I knew better than to try to talk him out of finishing. It would only cause an argument, and I wouldn’t win. The only person Dad ever listened to was Mom. When he completed the area he was working on, he handed me his brush and climbed down.

“Let’s talk and then maybe you can finish the rest of the ceiling. What do you think?” he asked.

“It’s a deal.”

I had no idea what he wanted to talk about, but at least I was getting my way and saving him from a project, too. “Want to go sit on the porch and have some coffee?”

“I was thinking a beer,” he said.

Dad didn’t drink much, so that was a flag that this conversation wasn’t going to be easy. We went downstairs and I grabbed two beers from the refrigerator before following him onto the porch. I sat on the railing, opposite the swing.
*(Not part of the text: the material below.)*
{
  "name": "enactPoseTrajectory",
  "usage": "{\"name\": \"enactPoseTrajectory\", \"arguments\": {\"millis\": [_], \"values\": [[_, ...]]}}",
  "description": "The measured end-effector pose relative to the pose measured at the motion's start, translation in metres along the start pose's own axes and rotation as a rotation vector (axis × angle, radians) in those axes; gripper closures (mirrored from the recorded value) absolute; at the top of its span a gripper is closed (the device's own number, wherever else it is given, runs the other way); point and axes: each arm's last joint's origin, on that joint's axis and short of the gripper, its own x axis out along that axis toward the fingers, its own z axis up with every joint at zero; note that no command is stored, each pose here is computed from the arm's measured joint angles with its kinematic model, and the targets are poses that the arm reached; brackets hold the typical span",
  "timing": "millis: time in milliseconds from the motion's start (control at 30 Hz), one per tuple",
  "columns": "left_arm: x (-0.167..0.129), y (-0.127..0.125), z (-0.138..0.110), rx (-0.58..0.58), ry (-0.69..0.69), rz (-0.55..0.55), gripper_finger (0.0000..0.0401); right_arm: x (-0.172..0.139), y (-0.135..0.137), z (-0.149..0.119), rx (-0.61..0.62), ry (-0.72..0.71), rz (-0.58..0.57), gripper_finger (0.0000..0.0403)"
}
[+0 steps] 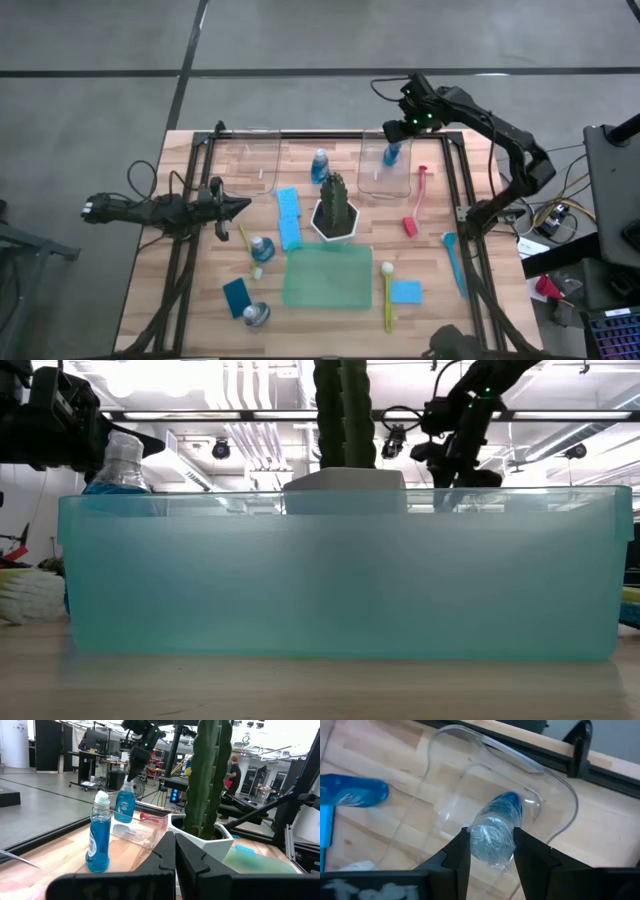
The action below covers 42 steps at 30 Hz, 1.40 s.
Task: Pick & Place Kitchen Sink Supplies
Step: Put the dish soap into the right transparent bin
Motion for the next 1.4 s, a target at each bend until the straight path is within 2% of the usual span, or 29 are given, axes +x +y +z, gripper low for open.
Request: {"name": "enactPoseTrajectory", "arguments": {"millis": [300, 1000, 1400], "values": [[0.0, 0.0, 0.0, 0.0, 0.0, 0.0, 0.0401, -0.003, -0.008, -0.022, 0.051, -0.031, 0.012, 0.0282], [0.0, 0.0, 0.0, 0.0, 0.0, 0.0, 0.0401, 0.008, -0.01, -0.016, 0.074, -0.05, -0.009, 0.0276], [0.0, 0.0, 0.0, 0.0, 0.0, 0.0, 0.0401, 0.0, -0.015, -0.012, 0.08, -0.063, -0.027, 0.0278]]}}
“You look like you’ve got a lot on your mind,” I said.

“Funny. I was going to say the same thing about you. How was Boston?” he asked.

This was where I had to decide if I would continue the lie or tell him the truth. We’ve always had a good relationship, so it didn’t take much debating to know what I needed to do.

“I wasn’t in Boston all this time. I traveled out of the country.” He didn’t need to know it was to Tabiq.

“Did you…enjoy your time away?”

I shrugged. “I like being back more.” It wasn’t the same, nothing was going to be. I’d learned a lot, and it had changed me. But the greatest thing that happened was realizing how much Annabella meant to me. I just had to make things right with her father.After I figure out what is up with my own.